[[ Data provided open ]]

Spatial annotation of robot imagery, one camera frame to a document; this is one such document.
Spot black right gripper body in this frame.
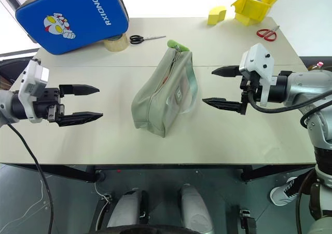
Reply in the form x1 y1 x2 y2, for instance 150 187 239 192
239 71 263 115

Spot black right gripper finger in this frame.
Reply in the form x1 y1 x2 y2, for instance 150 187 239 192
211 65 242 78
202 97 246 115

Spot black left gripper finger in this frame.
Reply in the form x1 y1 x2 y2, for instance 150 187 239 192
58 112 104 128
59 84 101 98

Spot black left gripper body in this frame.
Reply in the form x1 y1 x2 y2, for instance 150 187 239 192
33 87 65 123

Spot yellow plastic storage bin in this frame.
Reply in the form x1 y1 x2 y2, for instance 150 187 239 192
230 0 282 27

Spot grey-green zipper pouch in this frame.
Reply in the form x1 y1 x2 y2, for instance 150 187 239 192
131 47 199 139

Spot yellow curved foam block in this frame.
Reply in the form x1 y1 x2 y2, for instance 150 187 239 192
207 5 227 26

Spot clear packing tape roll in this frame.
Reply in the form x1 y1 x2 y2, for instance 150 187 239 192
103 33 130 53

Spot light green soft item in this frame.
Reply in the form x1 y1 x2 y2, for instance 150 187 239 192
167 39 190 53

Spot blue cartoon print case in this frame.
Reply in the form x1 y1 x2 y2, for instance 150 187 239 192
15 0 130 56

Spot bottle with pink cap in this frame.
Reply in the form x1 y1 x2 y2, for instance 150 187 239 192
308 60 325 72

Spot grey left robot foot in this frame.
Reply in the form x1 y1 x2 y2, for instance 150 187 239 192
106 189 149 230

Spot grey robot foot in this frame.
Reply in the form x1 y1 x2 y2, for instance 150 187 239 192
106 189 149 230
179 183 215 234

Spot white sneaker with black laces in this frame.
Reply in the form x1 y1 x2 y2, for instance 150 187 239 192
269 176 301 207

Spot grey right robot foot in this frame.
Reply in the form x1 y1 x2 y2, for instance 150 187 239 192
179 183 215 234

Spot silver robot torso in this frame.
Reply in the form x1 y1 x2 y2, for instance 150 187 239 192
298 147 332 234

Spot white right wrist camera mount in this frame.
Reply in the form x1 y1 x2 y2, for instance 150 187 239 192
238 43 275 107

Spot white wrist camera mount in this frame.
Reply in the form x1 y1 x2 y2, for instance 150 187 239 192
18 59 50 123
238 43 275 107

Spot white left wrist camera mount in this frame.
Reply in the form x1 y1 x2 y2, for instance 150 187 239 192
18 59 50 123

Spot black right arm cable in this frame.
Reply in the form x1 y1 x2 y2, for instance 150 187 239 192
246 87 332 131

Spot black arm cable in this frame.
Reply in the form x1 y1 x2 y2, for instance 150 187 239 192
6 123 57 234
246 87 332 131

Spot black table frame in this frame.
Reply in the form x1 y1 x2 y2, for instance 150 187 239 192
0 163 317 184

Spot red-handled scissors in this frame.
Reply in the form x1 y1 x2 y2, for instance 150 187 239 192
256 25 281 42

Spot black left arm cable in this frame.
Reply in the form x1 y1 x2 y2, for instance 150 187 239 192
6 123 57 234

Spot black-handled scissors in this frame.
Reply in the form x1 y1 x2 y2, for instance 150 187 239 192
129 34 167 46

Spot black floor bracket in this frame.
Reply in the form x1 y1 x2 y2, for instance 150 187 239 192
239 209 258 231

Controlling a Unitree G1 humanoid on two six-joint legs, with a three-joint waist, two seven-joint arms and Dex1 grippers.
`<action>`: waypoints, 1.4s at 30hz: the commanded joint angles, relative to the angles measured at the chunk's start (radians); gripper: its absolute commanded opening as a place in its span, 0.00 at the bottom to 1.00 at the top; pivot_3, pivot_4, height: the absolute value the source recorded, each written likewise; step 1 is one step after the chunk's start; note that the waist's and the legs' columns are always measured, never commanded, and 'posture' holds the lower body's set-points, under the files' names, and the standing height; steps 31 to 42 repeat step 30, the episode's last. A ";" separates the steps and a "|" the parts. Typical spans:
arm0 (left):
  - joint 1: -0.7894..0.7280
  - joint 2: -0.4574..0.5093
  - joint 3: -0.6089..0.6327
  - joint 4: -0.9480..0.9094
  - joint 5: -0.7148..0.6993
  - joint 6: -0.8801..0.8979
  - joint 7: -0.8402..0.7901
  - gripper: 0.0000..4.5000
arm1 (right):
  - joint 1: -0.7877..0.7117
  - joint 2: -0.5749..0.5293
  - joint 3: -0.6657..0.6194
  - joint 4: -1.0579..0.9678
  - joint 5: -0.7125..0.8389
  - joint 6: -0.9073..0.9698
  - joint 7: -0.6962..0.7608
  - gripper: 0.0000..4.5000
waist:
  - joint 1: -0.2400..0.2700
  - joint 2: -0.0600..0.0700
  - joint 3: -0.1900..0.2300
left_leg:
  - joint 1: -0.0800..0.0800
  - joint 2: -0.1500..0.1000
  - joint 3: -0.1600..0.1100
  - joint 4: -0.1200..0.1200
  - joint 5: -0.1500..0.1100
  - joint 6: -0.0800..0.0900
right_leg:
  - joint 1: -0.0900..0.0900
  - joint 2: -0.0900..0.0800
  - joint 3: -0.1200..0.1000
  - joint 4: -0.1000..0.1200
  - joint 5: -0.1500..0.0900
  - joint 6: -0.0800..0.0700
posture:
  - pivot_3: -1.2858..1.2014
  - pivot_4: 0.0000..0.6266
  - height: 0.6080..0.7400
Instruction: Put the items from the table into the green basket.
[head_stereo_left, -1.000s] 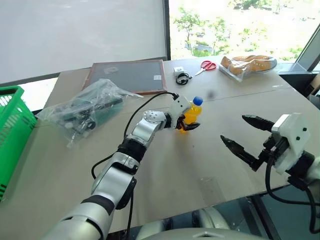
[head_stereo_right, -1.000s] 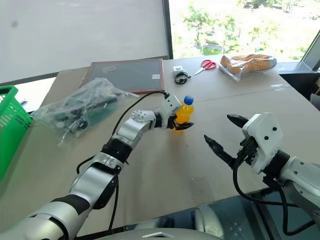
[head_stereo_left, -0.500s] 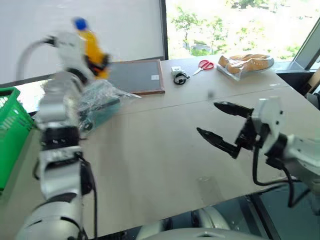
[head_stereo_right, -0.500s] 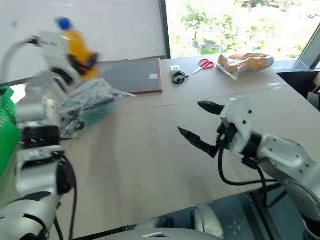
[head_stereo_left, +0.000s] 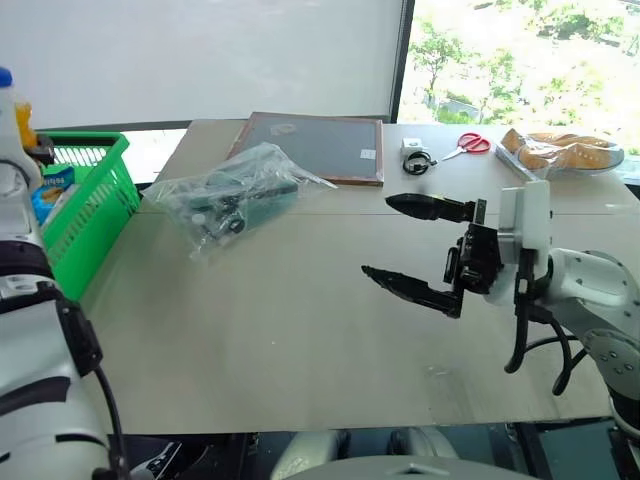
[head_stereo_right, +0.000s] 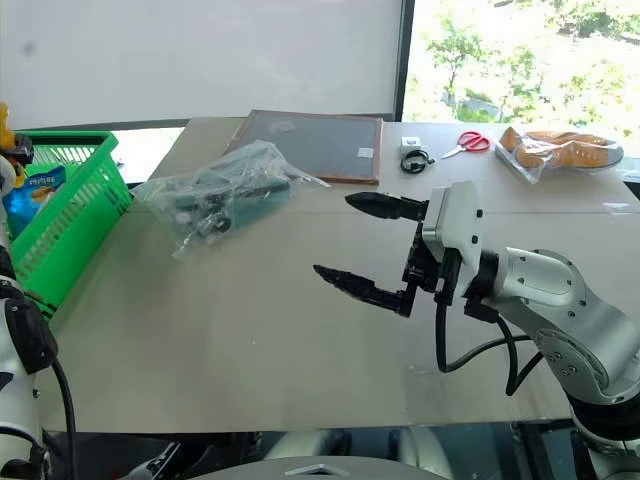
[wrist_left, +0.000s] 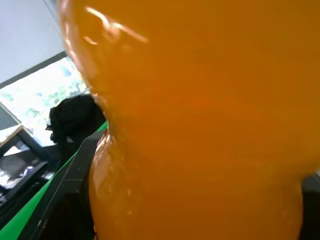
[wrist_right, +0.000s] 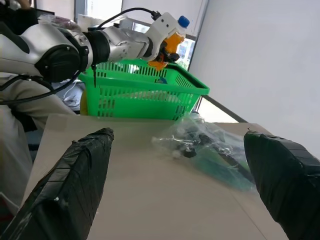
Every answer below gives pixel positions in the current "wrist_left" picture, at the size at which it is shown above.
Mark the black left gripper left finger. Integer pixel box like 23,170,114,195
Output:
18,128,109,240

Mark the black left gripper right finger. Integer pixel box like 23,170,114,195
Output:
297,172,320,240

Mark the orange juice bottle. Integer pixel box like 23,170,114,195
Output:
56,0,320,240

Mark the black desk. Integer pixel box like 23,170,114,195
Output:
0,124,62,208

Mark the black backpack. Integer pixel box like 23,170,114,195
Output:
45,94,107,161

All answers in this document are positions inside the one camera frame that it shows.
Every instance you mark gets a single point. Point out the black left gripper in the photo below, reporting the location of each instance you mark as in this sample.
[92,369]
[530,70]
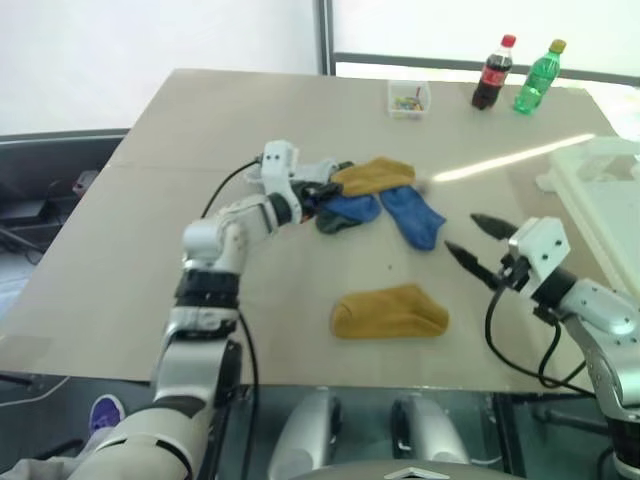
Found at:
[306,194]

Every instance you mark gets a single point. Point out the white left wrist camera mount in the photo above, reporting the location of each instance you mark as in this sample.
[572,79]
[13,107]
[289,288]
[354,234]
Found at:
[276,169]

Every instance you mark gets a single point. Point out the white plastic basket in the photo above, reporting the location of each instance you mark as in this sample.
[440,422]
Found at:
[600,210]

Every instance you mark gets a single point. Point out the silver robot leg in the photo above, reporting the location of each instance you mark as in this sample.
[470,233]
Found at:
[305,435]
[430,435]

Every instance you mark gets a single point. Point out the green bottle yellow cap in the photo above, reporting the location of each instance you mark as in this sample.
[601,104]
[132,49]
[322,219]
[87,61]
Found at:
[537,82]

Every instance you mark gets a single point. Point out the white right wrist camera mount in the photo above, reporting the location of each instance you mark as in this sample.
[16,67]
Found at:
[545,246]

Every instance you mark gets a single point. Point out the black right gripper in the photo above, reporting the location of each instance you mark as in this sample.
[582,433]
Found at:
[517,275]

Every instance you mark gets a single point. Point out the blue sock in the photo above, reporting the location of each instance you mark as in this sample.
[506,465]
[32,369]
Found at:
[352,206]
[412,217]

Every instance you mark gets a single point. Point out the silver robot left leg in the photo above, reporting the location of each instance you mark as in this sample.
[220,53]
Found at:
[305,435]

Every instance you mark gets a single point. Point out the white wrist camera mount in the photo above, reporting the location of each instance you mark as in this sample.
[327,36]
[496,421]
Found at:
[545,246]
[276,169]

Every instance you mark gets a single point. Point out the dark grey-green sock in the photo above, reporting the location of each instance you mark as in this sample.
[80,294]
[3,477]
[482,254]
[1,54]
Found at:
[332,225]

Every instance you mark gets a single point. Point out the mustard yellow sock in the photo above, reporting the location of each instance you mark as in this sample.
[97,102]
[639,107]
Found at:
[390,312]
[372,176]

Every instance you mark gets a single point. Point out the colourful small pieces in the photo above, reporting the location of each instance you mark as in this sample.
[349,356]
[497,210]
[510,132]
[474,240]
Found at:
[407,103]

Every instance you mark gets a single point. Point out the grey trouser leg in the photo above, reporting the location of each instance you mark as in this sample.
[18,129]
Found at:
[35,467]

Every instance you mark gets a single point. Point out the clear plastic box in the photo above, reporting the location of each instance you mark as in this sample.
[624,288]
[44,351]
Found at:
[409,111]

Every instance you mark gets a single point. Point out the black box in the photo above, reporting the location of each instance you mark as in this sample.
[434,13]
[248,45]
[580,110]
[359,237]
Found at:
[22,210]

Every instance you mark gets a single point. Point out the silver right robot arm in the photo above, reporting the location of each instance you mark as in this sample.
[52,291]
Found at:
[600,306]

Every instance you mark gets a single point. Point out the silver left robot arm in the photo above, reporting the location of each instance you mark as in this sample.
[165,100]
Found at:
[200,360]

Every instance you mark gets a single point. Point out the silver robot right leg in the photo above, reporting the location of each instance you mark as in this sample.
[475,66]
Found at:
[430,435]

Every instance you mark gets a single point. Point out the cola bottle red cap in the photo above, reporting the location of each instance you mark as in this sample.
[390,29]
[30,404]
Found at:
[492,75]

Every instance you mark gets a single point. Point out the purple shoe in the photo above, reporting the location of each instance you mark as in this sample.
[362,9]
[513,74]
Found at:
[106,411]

[[ Data provided closed ]]

- _Task statement_
Wherever the word "sock" appears in a line of the data above, copy that line.

- _Answer area_
Every instance you mark gets a single point. Point out the blue sock in the photo above, reporting the location of each instance you mark as in this sample.
Every instance you mark gets a single point. Point out the dark grey-green sock in the photo above, reporting the location of each instance you mark as in this sample.
Every instance you mark gets a single point. Point out the mustard yellow sock in the photo above, reporting the location of each instance you mark as in this sample.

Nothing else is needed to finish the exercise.